** Opening Supplied information block **
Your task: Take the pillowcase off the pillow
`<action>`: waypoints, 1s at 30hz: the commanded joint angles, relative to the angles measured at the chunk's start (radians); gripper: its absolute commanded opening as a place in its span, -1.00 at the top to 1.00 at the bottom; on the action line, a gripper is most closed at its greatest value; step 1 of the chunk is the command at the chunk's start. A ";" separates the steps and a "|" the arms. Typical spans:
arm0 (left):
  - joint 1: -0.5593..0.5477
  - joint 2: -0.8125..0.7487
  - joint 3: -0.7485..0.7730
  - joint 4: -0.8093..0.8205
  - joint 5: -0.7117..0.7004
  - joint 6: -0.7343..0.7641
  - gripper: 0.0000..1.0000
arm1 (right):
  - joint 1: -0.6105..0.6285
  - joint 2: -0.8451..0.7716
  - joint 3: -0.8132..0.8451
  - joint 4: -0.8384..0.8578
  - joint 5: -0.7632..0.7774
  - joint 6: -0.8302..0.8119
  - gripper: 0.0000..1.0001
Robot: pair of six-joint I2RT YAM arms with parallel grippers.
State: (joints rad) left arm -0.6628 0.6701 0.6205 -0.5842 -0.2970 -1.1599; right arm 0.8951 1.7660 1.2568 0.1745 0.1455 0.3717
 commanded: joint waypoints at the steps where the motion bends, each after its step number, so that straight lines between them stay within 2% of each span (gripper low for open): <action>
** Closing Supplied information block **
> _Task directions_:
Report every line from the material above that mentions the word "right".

> _Completed exercise_:
arm1 (right):
State: (joints rad) left arm -0.6628 0.6701 0.6205 -0.5842 -0.2970 -1.1599; right arm 0.8951 1.7660 1.2568 0.1745 0.1455 0.3717

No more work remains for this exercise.